La misión del Estado debería consistir en conciliar los diversos intereses de sus ciudadanos, ejerciendo una alta mediación, y en proteger la libertad de conciencia, exigir y controlar unos mínimos de conocimientos y procurar para todos las mismas oportunidades de educación y formación en un régimen de libre promoción de centros.

El monopolio estatal de la enseñanza se opone a los derechos natos de la persona humana, al progreso y a la divulgación de la misma cultura, a la convivencia pacífica de los ciudadanos y al pluralismo que hoy predomina en muchas sociedades. Por ello, a toda persona de mentalidad auténticamente liberal debe parecer obvio que los padres, a quienes incumben con preferencia la misión y el derecho inalienables de educar a sus hijos, deben ser realmente libres para elegir escuela.

La defensa del derecho de los padres a la educación de los hijos, la libertad para que puedan escoger las escuelas que en conciencia prefieran, es uno de los imperativos que el ciudadano ha de lograr que sean respetados en el presente y en el futuro de un país. La educación —conviene decirlo— no es un servicio público, si por tal se entiende un monopolio excluyente del Estado, como si los niños y jóvenes fueran bienes de dominio público. Ha de quedar bien claro —hay que repetirlo hasta la saciedad— que los hijos son de los padres, que los hijos no son del Estado. Donde son del Estado, no existe libertad ni democracia, sino tiránico y refinado totalitarismo. La educación es un servicio, sí, pero un servicio social, una gran empresa colectiva que la sociedad entera —padres de familia, instituciones, grupos de ciudadanos, etc.— tienen el derecho y a veces el deber cívico de promover. Y el Estado ha de reconocer que, cuando esos centros ofrecen las garantías que el bien común demanda, la función social que cumplen será, cuando menos, tan valiosa y respetable como la de las escuelas estatales.

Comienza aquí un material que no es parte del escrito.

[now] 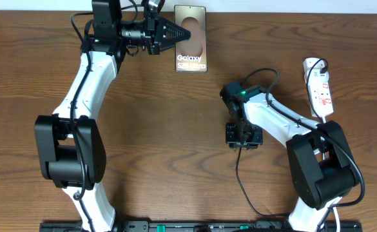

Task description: Plug charger to phone and switch on socket

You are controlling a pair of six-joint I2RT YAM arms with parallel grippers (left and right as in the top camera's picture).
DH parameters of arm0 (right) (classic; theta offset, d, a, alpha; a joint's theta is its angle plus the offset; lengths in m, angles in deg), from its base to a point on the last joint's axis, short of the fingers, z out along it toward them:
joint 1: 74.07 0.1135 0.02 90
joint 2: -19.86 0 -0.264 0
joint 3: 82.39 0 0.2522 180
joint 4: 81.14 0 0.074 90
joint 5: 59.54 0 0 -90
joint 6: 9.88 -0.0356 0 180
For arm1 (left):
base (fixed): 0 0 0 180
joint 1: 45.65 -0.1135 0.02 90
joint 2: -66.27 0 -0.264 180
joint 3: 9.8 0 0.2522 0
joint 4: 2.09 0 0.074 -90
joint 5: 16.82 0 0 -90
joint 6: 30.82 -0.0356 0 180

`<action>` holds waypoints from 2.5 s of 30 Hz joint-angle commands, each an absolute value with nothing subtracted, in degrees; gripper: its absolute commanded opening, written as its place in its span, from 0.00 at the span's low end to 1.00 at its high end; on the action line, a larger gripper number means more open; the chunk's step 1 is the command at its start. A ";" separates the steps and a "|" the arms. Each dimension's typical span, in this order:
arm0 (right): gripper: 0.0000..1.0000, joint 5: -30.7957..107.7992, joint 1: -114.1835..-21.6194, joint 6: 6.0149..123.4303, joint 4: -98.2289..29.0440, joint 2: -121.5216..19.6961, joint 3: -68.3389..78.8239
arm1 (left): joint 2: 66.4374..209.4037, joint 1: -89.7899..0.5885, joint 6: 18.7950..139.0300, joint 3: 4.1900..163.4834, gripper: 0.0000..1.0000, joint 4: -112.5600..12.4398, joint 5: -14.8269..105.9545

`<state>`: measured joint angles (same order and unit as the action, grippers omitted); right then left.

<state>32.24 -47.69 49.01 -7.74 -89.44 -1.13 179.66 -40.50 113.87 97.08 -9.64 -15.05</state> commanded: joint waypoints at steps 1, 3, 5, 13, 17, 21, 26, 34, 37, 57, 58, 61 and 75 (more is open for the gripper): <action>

No hay sociedad libre si la cultura y su transmisión están en manos del poder.

La razón definitiva en favor de la elección de escuela es la libertad. Permitir a los padres escoger la escuela de sus hijos es valioso en sí mismo, con independencia de los resultados.

Todos tienen derecho a la educación, pero nadie está condenado a la uniformidad y al igualitarismo. Un pluralismo social sin un derecho libre a la educación es, si acaso, una broma de mal gusto: que el precio que se paga por la libertad sea la pérdida de la libertad.

No hay sociedad libre si la cultura y su transmisión están en manos del poder. Si el Estado se convierte en el sujeto de la cultura y en sus manos está el medio de su transmisión, que es la enseñanza, no es posible el hombre libre. Para construir una sociedad verdaderamente libre es indispensable que la ciencia y la cultura estén en manos de la propia sociedad. No hay peor encadenamiento de la persona y de la sociedad que el dirigismo cultural, o sea atribuir al Estado la función de dirigir la cultura y su transmisión.

Nada de lo dicho debe interpretarse en el sentido de que el Estado deba desentenderse de la enseñanza y de la educación. Conlleva, sin embargo, que el Estado asuma su propio papel sin invadir el de la sociedad. Y este papel del Estado es el mismo que el que tiene respecto de las demás libertades: el Estado debe reconocer, garantizar y regular el ejercicio de la libertad de enseñanza.

En otras palabras, se acepta el pluralismo como un hecho político, pero se niega el pluralismo como característica fundamental de la comunidad.